Josh Hamilton recently claimed he does n’t hit well during the day because he has blue centre . Whether or not it ’s the color of his eye , there is a meaning difference : as of June 24 , he was hitting .122 ( 6 - for-49 ) during the day and .347 at night . As oculist Richard Ison explained toESPN :
Hamilton said he has started wear red contact lenses during day games to draw in less Christ Within and help him see the clump better . For now , he say it ’s made a difference , and that he may have lick his genetical fault .
But there ’s really a lot to love about disconsolate middle .

First of all , there ’s the fact that most of us start off with blue eye , then assume more melanin as we develop up . In fact , Hamilton should be lofty to be part of an exclusive club : recent study found that only one in six Americans now have blue eyes , down from roughly 50 pct at the beginning of the 20th century .
And according to transmissible research , those few blue - eyed folks are all refer . Hans Eiberg at the University of Copenhagen hypothesise that humans all come out with brown eyes until one exclusive genetic mutation create blue center . All blue - eyed people , Eiberg tell , demonstrated the same tweak in their deoxyribonucleic acid , meaning that they can all be traced back to one ascendant .
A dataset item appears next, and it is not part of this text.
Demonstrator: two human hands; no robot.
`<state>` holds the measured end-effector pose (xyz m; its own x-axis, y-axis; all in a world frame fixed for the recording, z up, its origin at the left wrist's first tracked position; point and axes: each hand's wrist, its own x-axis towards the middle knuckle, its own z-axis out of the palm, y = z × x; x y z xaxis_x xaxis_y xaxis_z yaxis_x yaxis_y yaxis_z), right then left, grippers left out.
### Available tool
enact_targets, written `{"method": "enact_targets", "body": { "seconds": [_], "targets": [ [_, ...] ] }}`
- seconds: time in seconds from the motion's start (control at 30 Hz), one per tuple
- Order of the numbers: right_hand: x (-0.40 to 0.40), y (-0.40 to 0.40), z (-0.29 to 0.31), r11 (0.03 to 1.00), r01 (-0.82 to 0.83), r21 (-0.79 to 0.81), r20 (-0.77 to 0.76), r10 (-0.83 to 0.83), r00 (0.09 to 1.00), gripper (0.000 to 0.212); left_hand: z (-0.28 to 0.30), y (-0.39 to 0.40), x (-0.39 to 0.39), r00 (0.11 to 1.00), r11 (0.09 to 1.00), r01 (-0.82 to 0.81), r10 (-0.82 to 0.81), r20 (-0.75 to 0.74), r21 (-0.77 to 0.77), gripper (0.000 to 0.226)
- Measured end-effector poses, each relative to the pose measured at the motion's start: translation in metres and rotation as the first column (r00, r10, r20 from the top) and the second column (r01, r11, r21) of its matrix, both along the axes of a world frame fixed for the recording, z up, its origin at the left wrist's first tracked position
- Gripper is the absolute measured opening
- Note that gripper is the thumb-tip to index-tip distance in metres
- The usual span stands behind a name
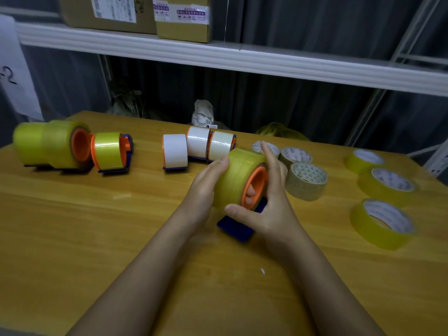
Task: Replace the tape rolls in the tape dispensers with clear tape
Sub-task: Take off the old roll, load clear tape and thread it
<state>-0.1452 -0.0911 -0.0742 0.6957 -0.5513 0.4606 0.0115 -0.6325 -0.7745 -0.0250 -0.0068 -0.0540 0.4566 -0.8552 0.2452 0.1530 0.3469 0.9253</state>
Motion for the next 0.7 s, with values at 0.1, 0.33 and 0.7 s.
{"method": "enact_targets", "body": {
  "seconds": [0.1, 0.33, 0.7],
  "targets": [
    [0.000, 0.000, 0.000, 0.999, -0.034, 0.005, 0.034, 0.034, 0.999, 0.112, -0.004, 0.000, 0.004, 0.997, 0.998, 0.051, -0.053, -0.052, -0.040, 0.029],
    [0.001, -0.007, -0.005, 0.994, -0.101, 0.032, -0.052, 0.102, 0.993, 0.114, -0.007, -0.001, 0.006, 0.995, 0.995, 0.083, -0.085, -0.051, -0.048, 0.051],
    [0.000, -0.011, -0.011, 0.983, -0.112, 0.148, -0.012, 0.115, 0.993, 0.107, -0.014, -0.001, 0.009, 0.991, 0.998, 0.066, -0.067, 0.115, 0.011, 0.067]
  ]
}}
But those risque eye may think of that Hamilton is smarter at certain tasks . In a 2007 Britishstudy , investigator find that blue - eyed people were good at strategic thinking and by and large performed better in tasks that required farseeing - terminal figure thought , such as track or golf . Meanwhile , browned - eyed topic had quicker reaction fourth dimension .
If none of that helps , Hamilton should also agnise there ’s a rather majestic bequest of blue - eyed baseball players . Cal Ripken Jr. , Mickey Mantle , and Lou Gehrig all did just all right with their blasphemous eyes .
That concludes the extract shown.